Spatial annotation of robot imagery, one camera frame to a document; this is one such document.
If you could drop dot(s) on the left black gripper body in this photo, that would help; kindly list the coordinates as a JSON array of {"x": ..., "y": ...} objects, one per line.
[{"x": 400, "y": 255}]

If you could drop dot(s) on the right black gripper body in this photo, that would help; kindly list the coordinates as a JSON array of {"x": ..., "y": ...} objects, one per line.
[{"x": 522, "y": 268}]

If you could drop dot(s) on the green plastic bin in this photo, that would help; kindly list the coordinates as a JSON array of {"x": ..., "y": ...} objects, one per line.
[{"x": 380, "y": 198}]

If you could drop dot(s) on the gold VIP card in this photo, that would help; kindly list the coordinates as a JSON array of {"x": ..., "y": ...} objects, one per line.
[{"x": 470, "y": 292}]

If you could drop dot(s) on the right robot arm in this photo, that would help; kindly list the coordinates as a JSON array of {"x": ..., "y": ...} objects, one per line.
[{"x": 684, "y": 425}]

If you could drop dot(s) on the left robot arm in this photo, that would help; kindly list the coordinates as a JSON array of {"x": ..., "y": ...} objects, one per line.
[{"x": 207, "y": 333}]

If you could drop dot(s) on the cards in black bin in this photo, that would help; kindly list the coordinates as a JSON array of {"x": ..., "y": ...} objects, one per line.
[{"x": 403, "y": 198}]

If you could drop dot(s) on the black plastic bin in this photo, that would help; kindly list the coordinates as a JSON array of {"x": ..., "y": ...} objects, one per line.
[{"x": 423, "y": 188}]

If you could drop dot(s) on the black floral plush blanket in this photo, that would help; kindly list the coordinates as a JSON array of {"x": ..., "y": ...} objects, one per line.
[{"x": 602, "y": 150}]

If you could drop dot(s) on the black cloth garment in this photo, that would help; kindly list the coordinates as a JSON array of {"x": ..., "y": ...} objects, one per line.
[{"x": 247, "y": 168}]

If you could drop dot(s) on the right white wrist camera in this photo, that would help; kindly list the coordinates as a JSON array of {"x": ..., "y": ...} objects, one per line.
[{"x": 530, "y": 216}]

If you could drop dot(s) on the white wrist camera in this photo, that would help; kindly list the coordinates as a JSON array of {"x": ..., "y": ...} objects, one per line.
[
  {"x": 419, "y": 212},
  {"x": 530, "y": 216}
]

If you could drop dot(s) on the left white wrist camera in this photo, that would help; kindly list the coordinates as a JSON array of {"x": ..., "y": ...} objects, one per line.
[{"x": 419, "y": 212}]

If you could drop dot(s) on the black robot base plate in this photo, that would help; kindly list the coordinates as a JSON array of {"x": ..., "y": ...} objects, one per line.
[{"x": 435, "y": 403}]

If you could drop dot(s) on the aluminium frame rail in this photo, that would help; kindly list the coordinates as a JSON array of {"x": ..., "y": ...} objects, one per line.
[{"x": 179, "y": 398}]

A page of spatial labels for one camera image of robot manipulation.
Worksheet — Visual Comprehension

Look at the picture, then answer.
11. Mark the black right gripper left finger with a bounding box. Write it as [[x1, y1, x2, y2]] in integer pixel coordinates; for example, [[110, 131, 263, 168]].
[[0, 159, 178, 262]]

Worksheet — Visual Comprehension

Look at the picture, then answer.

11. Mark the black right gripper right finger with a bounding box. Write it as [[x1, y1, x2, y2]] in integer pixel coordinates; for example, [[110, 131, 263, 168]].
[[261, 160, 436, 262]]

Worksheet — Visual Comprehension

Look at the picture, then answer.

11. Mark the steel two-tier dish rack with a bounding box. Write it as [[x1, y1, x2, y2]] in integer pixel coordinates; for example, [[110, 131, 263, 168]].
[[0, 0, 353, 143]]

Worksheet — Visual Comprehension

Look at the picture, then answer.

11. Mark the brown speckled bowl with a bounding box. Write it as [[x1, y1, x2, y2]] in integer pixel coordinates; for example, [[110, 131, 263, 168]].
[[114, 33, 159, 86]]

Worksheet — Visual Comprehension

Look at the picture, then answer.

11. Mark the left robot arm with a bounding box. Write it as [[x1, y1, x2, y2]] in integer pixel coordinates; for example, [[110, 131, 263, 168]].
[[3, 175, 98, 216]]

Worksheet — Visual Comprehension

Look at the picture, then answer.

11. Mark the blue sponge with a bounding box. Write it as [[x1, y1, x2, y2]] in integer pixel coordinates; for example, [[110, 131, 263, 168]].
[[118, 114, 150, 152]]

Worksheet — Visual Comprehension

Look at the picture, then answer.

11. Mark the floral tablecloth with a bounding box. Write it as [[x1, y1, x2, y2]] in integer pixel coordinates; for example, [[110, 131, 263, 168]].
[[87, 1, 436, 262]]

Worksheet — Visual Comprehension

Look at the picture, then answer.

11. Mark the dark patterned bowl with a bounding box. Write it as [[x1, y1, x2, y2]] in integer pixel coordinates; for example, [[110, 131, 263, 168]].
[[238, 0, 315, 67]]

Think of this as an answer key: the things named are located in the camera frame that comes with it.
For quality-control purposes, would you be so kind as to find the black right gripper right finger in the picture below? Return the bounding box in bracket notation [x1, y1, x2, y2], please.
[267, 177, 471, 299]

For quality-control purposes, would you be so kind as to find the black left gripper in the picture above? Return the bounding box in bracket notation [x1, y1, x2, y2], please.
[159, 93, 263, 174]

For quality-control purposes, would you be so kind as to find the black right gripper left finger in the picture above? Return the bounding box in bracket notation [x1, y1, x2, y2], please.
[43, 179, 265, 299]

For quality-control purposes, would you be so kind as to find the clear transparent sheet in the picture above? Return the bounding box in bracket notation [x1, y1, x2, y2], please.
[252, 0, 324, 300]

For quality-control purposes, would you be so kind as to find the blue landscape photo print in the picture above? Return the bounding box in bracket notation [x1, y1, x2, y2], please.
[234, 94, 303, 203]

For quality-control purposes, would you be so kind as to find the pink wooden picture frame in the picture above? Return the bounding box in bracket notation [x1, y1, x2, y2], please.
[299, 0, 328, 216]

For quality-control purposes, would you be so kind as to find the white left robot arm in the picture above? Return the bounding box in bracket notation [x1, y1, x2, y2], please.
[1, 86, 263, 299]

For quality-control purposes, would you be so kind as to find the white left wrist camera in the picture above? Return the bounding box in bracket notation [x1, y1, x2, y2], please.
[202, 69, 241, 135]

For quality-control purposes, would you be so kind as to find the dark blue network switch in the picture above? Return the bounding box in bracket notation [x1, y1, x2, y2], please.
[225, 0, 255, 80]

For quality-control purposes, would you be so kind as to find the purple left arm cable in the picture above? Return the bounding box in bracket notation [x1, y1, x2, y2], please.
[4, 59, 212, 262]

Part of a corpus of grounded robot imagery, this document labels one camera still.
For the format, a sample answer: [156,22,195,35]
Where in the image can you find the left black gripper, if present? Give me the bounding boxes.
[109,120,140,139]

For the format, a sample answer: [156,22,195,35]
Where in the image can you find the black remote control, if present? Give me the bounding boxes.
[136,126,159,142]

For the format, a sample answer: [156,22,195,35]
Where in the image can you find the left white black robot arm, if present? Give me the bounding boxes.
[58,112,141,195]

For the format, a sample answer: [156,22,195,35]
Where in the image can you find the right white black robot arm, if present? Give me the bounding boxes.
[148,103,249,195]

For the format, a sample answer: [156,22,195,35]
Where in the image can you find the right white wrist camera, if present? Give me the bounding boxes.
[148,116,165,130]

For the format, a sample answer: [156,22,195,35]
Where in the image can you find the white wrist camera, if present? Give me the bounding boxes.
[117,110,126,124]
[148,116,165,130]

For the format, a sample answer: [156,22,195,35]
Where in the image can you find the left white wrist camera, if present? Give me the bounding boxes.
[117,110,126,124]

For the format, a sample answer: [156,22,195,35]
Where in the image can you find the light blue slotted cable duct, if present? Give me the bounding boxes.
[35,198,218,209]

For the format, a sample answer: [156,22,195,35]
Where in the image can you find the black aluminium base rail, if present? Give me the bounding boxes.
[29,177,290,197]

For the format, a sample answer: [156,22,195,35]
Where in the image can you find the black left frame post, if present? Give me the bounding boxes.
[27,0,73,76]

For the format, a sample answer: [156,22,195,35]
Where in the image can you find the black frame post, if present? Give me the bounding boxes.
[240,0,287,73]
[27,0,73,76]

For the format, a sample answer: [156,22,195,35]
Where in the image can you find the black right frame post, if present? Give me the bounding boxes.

▬▬▬▬▬▬▬▬▬▬

- TRY IT
Give the number of lines above that hold "labels", with no other words.

- ANSWER
2